When we consider traditional email support from the side of the customer, a customer sends in a request, they wait, the support staff replies, wait, customer replies again, with a new question or concern, they wait, and so on. If you asked the customer, it looks a lot like an (especially slow) continuous flow model.

From the side of the support staff, we see a different picture: they reply to customer requests as they come in, working with many customers at many different points in that particular customers’ process. Rather than working with one customer from the beginning, through all of their questions, to the conclusion, they move from question to question.

When we consider live chat support, it looks to be much more in line with the continuous flow model – as a customer arrives, they are picked up by a support team member, and they are moved through each of their questions in turn, to the point of completion.

It would be interesting to see some data on how these two processes look side-by-side, especially in terms of efficiency of production – which here would mean customer-questions-answered. I acknowledge that it might be tricky to suss out exactly when a question is answered, especially in an automated way. Tricky, but interesting.

My hunch would be that providing support in the continuous-flow model would gain similar efficiency gains to the adoption of that model in other industries, but, that’s just a hunch.

Five Things I Learned About Live Chat


This last weekend I made the move from our Akismet support team over to Team Hermes, a group of Happiness Engineers who cover live chat (that is, text-based chat support) for our regular paid users (That is, neither VIP nor Business), as well as covering in-app mobile support.

So, I spent my full work day yesterday deep in the live chat mines. Over a work day, I did 45 chats – not terrible for a first day! With only a single day of experience under my belt, here are a few early-stage insights on live chat as a medium of hospitality:

    1. Live Chat is very good at what it is very good at. Live Chat is, so far, good at two things: behaving like a human-powered search bar, answering questions with documentation or blog post recommendations, and debugging complicated problems with multi-step questioning. The trouble is when an operator has multiple chats that cover both flavors.

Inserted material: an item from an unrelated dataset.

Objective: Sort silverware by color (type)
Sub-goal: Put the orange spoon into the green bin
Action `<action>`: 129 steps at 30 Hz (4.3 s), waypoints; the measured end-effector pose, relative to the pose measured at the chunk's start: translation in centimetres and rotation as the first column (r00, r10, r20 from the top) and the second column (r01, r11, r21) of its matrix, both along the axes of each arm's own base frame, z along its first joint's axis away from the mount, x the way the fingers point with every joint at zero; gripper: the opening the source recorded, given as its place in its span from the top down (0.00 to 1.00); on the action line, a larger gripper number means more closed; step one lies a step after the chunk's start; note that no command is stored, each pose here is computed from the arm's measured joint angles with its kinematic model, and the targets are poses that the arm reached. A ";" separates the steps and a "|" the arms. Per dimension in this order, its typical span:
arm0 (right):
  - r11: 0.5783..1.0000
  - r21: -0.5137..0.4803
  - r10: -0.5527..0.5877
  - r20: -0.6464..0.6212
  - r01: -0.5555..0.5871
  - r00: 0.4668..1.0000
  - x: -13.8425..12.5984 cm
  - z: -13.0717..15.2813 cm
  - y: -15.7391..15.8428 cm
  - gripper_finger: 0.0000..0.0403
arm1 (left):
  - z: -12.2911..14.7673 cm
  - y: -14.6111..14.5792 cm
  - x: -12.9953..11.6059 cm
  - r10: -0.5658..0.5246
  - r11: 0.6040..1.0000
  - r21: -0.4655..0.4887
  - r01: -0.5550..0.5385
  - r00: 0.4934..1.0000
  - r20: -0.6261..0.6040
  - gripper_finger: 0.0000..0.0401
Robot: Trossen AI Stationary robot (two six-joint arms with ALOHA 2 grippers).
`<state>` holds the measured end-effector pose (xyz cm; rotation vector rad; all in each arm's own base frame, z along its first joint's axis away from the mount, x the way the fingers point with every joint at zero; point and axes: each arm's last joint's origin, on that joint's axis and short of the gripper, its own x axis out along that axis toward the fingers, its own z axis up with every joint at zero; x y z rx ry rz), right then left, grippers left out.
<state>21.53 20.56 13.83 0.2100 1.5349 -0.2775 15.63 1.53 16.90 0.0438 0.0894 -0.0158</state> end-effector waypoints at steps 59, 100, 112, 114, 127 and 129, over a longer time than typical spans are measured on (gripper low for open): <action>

    1. Live Chat requires a different sort of focus than email or forum replies. Replying to an email allows a Happiness Engineer some space to explore and investigate and ensure that the reply is 100% correct as-is, a neatly-tied package that is ready to go. In Chat, there is a lot of uncertainty, and the need to balance multiple chat customers at once means you must be able to not only laser-focus on a single customer, you have to be able to switch between cases quickly with little time for recall.


    1. Live Chat requires a different mindset than email replies. Given the short time span between responses, there is no wall of authority in place: if an HE doesn’t know an answer, they have to admit it and then move forward with collaboration, a back-and-forth between the HE and the customer. In an email response, the HE would have time to research and be certain of their authority before replying. I like this ejection of ego from the equation; Live Chat feels much more “Let’s figure this out!” to email’s “Here is a solution.”


    1. Live Chat is not ideal for every problem: there were a few cases where I had to ask folks to seek support through other channels. These cases were big browser problems, where we needed full traceroutes to determine the underlying issue, and broad CSS customization, which, while something I _can_ do, would not be to the benefit of the rest of the folks waiting in the Live Chat line. Plus, our CSS Support Forum folks are so darn helpful!


    1. Live Chat would be a great tool for proactive, rather than reactive, support. I know that some companies use Chat on their sites as a sales lead generation tool – I think that in the pursuit of hospitality, offering Live Chat in an educational format would be a really outstanding application. Identify members of your team who are especially patient and tend to excel with new customers, and then create a Chat property specifically for the educational area of your site. Having a live human to work with might really change the onboarding process, and would at the very least help to illustrate where folks are getting caught up. In that way, educational Live Chat would serve both our user-facing hospitality needs as well as our hospitality-driven UX improvements by acting as chat-based user testing.


Today’s my second day – we’ll see how long the above remains true!